Amiri jest Amerykanką urodzoną w Afganistanie, która pracowała dla administracji USA za prezydentury Baracka Obamy.
"Jako specjalna wysłanniczka Amiri będzie pracowała nad wieloma kwestiami, które mają fundamentalne znaczenie dla mnie, dla amerykańskiej administracji i dla bezpieczeństwa narodowego USA: prawami człowieka, swobodami kobiet, dziewcząt i innych grup, które są zagrożone" - napisał w komunikacie Blinken.
Jeden z rzeczników talibów, Mohammad Naim, powiedział AFP, odnosząc się do nominacji Amiri: "Nie pozwolimy komukolwiek reprezentować naszego narodu lub jego części. (...) Tylko system islamski, który sprawuje władzę, ma prawo reprezentować naród afgański".
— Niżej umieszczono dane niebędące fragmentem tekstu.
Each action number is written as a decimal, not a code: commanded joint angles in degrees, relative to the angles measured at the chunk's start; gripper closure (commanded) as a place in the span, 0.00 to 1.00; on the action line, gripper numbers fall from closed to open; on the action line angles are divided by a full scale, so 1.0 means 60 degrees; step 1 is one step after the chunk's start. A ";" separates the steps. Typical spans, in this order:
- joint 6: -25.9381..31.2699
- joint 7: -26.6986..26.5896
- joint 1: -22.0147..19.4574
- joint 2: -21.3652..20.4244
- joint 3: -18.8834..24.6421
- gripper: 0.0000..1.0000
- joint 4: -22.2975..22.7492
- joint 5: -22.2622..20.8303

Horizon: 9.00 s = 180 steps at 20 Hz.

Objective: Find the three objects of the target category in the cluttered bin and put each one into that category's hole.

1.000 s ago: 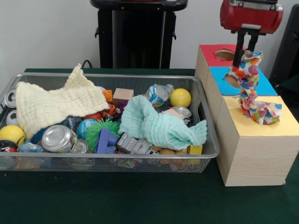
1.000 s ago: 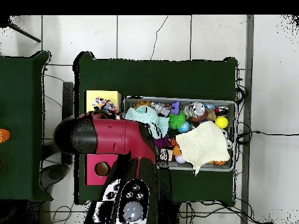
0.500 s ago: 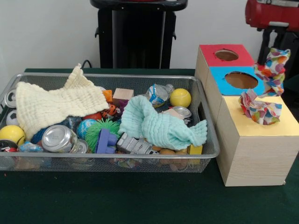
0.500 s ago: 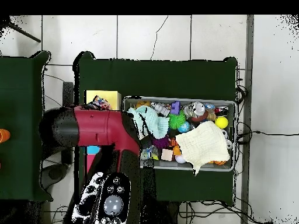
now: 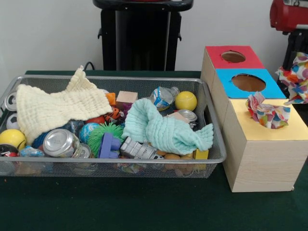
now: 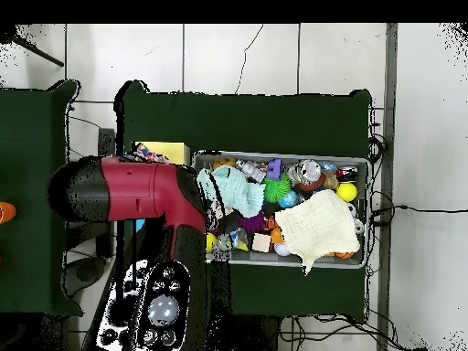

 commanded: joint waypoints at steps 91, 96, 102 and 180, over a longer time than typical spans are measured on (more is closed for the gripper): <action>-0.3192 0.2994 0.0347 0.3088 0.0185 0.00 0.1517 0.2131; -0.2344 0.3103 0.0480 0.2733 -0.0271 0.00 0.1408 0.2201; -0.1933 0.2715 0.0414 0.2182 -0.0209 0.00 0.1547 0.2028; -0.0046 -0.0098 -0.1294 -0.1808 -0.0243 1.00 0.3817 -0.0633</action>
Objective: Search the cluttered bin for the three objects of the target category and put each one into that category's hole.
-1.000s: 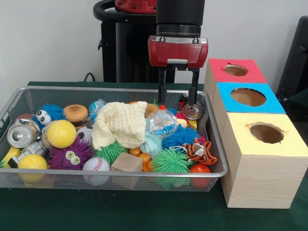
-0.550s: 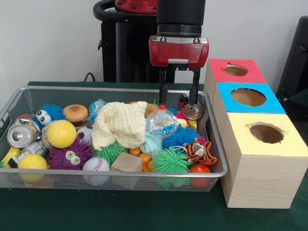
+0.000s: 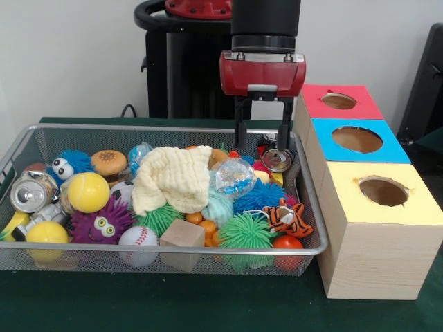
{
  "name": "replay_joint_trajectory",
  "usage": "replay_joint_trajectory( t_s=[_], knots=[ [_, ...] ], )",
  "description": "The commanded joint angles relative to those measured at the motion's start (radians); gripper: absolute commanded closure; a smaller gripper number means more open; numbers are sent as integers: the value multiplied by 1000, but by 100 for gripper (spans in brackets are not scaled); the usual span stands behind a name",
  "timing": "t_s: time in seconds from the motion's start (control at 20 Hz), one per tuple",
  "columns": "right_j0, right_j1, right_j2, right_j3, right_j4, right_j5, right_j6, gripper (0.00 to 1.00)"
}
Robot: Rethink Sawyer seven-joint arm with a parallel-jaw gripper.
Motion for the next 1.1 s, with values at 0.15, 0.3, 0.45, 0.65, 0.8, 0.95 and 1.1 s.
replay_joint_trajectory(
  t_s=[0.15, 0.3, 0.45, 0.65, 0.8, 0.95, 1.1],
  knots=[
    [-34, -35, 102, 96, -56, 16, 34, 0],
    [-39, -33, 101, 103, -65, 14, 29, 0],
    [-31, -38, 94, 104, -63, 17, 36, 0],
    [-23, -53, 81, 111, -60, 29, 41, 0],
    [-35, -61, 75, 122, -74, 33, 24, 0],
    [-80, -75, 109, 149, -83, 28, -6, 0],
    [-107, -73, 126, 153, -100, 29, -19, 0]
  ],
)
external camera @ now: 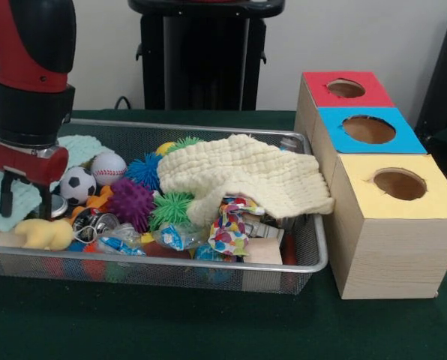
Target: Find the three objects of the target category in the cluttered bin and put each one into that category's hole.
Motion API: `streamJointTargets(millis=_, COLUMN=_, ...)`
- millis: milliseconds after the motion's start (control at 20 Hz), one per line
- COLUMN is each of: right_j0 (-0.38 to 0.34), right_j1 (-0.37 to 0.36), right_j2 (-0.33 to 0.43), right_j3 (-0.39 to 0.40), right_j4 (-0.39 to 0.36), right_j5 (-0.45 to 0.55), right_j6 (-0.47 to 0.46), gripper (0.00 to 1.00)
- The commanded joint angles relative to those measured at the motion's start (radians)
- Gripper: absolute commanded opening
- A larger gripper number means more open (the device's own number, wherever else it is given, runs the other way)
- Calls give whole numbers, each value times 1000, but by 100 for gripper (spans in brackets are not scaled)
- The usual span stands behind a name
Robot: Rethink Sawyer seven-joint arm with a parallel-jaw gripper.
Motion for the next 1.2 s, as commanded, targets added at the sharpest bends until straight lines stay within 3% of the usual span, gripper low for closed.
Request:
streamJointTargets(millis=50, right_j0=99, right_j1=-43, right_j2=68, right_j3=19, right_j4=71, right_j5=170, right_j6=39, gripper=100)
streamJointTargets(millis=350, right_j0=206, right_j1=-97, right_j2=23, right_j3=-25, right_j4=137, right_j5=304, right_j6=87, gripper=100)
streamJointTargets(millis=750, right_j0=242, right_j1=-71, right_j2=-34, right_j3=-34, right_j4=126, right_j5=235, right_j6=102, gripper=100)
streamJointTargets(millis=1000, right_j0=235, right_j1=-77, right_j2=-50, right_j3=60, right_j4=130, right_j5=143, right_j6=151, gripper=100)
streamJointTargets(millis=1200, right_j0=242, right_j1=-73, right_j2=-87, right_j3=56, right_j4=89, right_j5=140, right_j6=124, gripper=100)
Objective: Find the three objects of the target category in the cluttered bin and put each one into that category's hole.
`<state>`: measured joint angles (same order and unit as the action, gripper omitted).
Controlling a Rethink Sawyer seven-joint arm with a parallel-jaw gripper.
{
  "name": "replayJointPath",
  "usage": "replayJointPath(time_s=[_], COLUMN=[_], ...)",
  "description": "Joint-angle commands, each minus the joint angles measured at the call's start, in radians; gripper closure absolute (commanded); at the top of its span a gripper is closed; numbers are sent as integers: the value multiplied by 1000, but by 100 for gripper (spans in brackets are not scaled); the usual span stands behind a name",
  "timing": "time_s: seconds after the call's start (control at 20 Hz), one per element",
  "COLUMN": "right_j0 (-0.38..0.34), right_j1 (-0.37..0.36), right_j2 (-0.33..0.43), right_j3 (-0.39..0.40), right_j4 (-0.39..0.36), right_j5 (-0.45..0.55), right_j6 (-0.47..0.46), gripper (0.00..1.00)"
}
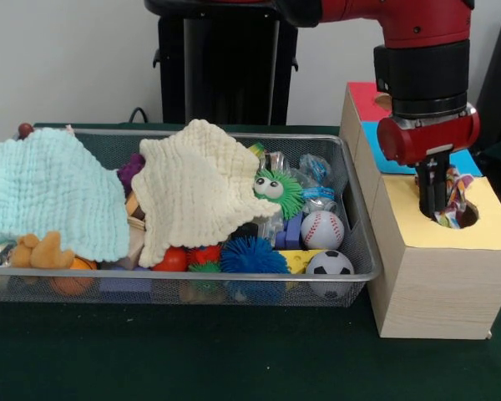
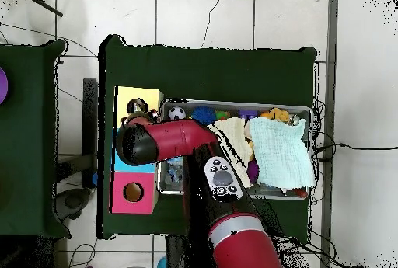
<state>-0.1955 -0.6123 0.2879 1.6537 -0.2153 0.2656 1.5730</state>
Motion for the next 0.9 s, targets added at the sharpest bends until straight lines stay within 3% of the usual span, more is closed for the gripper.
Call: replayJointPath(time_s=[0.05,0.3,0.6,0.9], right_j0=[-16,-13,29,23], right_j1=[27,27,87,102], right_j2=[53,53,-6,13], right_j3=[96,98,43,34], right_j4=[-2,-6,-38,-47], right_j5=[342,332,286,223], right_j6=[-32,-24,7,1], gripper=[100,100,100,100])
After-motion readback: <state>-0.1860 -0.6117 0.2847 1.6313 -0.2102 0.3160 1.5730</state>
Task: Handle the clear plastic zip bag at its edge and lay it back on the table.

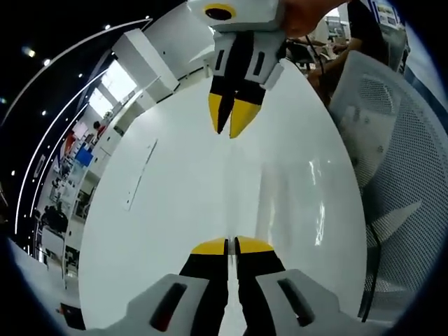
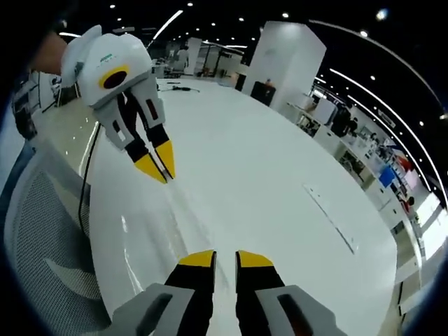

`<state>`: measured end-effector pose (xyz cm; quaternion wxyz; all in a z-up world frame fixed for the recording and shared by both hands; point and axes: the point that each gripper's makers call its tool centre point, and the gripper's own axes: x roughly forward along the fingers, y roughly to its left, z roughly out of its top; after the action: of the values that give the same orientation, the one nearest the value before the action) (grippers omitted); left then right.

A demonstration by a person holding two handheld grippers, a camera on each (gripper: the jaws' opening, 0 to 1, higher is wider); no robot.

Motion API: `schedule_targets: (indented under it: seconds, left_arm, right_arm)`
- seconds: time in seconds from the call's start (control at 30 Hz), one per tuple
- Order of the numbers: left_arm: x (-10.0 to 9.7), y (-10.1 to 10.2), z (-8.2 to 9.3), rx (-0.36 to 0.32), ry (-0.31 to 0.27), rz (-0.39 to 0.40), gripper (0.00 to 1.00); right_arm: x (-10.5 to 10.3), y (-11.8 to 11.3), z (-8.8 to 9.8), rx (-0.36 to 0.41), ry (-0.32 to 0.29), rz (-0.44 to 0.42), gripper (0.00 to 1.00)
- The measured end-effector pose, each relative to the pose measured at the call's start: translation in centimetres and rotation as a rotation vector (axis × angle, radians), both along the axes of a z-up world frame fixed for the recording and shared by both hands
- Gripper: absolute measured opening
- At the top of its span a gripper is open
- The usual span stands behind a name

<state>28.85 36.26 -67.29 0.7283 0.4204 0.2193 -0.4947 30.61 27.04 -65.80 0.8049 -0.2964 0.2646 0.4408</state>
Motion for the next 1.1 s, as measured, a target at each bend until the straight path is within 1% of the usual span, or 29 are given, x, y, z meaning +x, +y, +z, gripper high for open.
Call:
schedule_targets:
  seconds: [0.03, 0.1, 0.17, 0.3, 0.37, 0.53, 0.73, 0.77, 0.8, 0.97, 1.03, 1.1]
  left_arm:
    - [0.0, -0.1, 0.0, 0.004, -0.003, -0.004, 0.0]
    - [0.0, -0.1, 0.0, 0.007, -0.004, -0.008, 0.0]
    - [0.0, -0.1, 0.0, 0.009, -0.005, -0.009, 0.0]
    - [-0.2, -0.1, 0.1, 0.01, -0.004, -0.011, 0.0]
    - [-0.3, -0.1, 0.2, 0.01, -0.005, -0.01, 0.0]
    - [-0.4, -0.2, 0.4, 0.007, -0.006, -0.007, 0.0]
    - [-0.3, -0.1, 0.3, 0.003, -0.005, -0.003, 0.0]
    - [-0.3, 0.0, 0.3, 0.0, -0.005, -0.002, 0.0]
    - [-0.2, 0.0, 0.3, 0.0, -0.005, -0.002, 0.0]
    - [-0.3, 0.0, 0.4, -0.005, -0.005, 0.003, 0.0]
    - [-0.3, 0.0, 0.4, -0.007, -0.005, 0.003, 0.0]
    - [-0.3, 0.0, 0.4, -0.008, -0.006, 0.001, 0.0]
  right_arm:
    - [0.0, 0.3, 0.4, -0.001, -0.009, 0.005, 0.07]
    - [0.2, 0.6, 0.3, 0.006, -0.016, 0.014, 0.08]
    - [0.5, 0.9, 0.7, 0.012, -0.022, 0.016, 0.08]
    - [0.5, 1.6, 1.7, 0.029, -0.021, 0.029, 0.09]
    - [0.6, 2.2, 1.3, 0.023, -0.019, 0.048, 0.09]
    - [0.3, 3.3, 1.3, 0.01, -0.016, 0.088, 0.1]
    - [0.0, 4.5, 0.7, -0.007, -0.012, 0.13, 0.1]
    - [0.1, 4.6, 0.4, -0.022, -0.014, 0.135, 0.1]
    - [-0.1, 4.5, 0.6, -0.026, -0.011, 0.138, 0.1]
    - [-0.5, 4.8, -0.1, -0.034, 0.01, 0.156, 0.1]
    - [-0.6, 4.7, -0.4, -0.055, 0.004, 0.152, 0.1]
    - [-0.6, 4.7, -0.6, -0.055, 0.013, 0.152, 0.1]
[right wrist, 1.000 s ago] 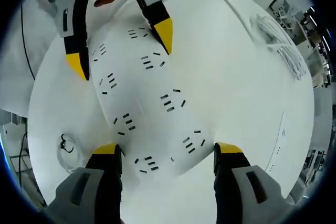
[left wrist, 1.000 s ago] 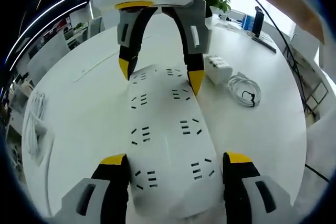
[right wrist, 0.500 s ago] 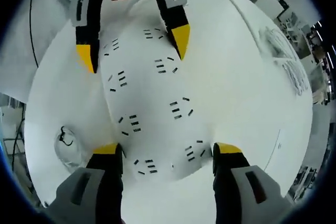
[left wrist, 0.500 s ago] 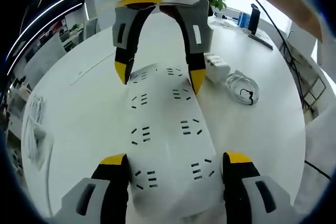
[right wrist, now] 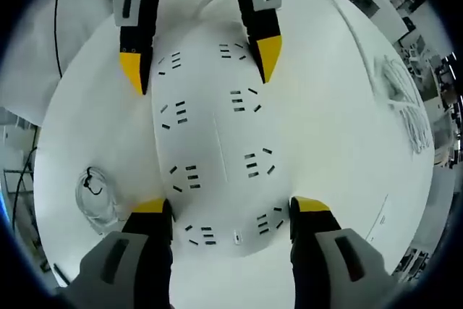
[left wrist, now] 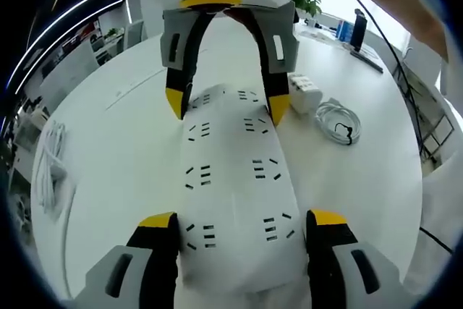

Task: Straighten the power strip on the desk, plug the charger into it

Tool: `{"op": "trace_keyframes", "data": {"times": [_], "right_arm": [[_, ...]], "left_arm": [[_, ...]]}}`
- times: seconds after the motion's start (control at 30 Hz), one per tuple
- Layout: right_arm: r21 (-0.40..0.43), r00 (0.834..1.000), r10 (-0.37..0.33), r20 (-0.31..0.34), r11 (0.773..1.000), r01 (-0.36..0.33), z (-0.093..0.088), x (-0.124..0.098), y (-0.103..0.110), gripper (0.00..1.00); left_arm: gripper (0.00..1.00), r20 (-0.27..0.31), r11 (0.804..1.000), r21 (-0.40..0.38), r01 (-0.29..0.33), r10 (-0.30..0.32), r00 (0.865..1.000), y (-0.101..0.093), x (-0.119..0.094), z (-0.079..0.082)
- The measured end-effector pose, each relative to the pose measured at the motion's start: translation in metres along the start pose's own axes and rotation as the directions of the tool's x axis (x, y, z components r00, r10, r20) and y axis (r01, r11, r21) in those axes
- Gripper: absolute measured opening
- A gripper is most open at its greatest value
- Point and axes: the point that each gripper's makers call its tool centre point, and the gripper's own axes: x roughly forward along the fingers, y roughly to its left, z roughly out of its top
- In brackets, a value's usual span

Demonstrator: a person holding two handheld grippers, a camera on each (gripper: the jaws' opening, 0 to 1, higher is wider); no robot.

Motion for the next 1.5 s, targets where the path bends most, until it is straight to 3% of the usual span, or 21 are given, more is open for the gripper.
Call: {"op": "trace_keyframes", "data": {"times": [0.6, 1.5], "right_arm": [[0.074, 1.0, -0.009, -0.002, 0.997, 0.009, -0.004, -0.001, 0.005, 0.65], [0.232, 1.0, -0.022, 0.004, 0.973, 0.021, -0.008, -0.002, 0.016, 0.65]], "left_arm": [[0.72, -0.019, 0.998, 0.05, 0.032, -0.031, 0.999, 0.002, 0.001, 0.001], [0.71, -0.073, 0.988, 0.129, 0.081, -0.072, 0.995, 0.006, 0.001, 0.001]]}}
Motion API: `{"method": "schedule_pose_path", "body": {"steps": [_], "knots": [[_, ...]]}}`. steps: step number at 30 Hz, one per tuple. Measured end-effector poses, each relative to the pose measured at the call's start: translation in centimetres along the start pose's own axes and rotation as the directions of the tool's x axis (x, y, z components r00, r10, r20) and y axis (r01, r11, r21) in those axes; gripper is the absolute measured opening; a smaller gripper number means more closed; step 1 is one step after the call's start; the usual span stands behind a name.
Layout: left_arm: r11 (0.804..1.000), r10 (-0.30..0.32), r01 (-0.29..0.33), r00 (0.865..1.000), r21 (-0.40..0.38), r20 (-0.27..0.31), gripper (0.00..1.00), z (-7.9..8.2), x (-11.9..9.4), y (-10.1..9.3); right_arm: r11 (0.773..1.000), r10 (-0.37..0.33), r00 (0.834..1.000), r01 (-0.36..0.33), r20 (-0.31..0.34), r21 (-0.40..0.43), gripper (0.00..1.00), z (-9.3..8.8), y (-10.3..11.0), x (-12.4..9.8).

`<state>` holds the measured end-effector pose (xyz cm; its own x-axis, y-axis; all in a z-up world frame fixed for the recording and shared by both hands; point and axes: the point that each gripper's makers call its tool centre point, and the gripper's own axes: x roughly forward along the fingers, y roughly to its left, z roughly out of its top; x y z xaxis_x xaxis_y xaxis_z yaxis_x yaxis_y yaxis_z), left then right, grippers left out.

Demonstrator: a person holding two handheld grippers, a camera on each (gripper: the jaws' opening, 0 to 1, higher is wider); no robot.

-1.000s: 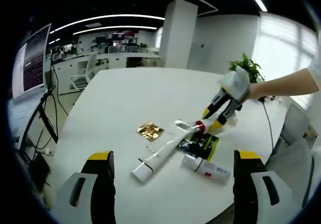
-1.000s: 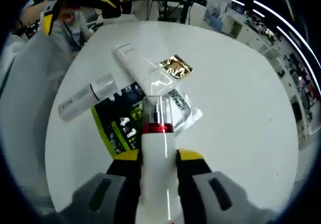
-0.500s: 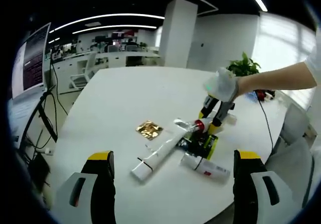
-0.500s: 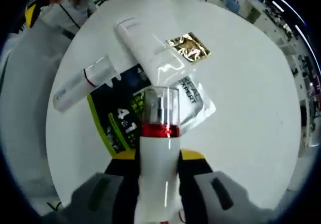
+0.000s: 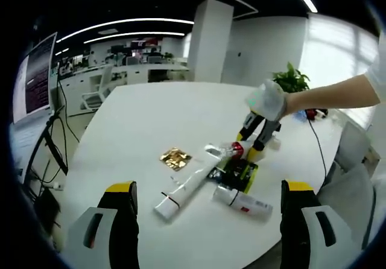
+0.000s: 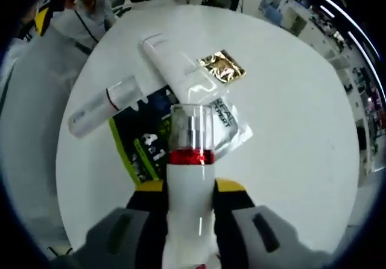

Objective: Arrange the skincare products in the storage area until every visible bottle or jar stands upright without overlapping.

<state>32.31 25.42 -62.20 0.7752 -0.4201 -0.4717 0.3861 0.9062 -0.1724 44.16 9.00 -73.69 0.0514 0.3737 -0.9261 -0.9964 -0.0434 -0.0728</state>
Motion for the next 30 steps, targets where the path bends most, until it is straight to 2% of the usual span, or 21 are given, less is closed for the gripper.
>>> {"method": "schedule_pose_path", "body": {"steps": [9,16,19,24,30], "knots": [[0.999,-0.029,0.029,1.000,0.015,0.006,0.97,0.3,-0.1,-1.5,0.995,-0.045,0.991,0.032,0.129,0.100,0.28,-0.4,0.7,-2.6],[0.997,-0.066,0.066,0.998,0.039,0.005,0.97,0.6,0.2,-3.0,0.989,-0.081,0.980,0.056,0.181,0.138,0.28,-1.3,1.2,-4.2],[0.995,-0.084,0.084,0.996,0.049,0.004,0.97,0.8,0.4,-3.7,0.986,-0.077,0.975,0.043,0.210,0.162,0.28,-1.5,1.7,-4.8],[0.992,-0.111,0.111,0.994,0.068,0.000,0.97,1.0,0.7,-4.9,0.971,-0.117,0.956,0.054,0.269,0.232,0.28,-2.3,2.1,-5.6],[0.984,-0.152,0.153,0.988,0.096,-0.010,0.97,1.3,1.4,-6.6,0.952,-0.156,0.938,0.058,0.309,0.302,0.28,-3.1,2.7,-6.9]]}}
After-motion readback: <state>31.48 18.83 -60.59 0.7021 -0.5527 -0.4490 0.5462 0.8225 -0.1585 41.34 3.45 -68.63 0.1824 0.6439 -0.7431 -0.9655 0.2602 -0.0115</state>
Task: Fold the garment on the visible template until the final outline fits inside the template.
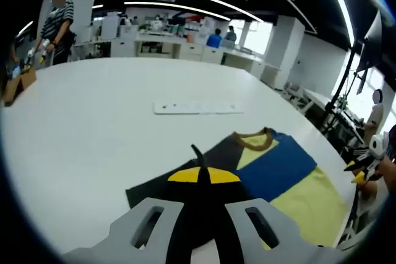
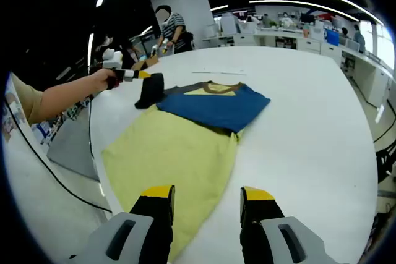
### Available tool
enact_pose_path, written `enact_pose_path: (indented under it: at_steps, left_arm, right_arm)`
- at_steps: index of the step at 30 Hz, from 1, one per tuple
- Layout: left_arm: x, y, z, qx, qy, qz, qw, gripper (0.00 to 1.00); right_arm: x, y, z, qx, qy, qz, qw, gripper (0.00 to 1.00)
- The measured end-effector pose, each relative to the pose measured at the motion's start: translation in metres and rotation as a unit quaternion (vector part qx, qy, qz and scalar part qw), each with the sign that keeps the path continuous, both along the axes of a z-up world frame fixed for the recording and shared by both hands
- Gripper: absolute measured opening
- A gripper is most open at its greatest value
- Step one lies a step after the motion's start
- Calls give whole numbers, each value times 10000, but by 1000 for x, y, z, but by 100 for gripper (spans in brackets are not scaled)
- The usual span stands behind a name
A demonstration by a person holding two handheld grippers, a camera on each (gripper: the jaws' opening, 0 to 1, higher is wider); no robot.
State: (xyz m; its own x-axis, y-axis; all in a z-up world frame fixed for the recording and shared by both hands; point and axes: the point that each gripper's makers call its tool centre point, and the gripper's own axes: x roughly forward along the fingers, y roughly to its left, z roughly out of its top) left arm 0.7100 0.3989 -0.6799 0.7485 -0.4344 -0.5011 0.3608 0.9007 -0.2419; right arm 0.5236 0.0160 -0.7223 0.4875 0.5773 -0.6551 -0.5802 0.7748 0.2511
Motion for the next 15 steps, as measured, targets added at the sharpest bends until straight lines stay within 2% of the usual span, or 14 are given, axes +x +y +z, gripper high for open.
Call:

AFP przypomina, że poszanowanie praw kobiet jest jednym z warunków ponownego przyznania Afganistanowi pomocy zagranicznej.
W październiku nowym specjalnym wysłannikiem USA ds. Afganistanu został Thomas West, który zastąpił na tym stanowisku Zalmaya Khalilzada.
Khalilzad sprawował tę funkcję także za administracji Donalda Trumpa, doprowadzając m.in. w 2020 roku do podpisania umowy z talibami w sprawie wyjścia sił USA z Afganistanu. Jest obwiniany o chaos przy wyjściu Amerykanów i o upadek prozachodniego rządu w Kabulu. (PAP)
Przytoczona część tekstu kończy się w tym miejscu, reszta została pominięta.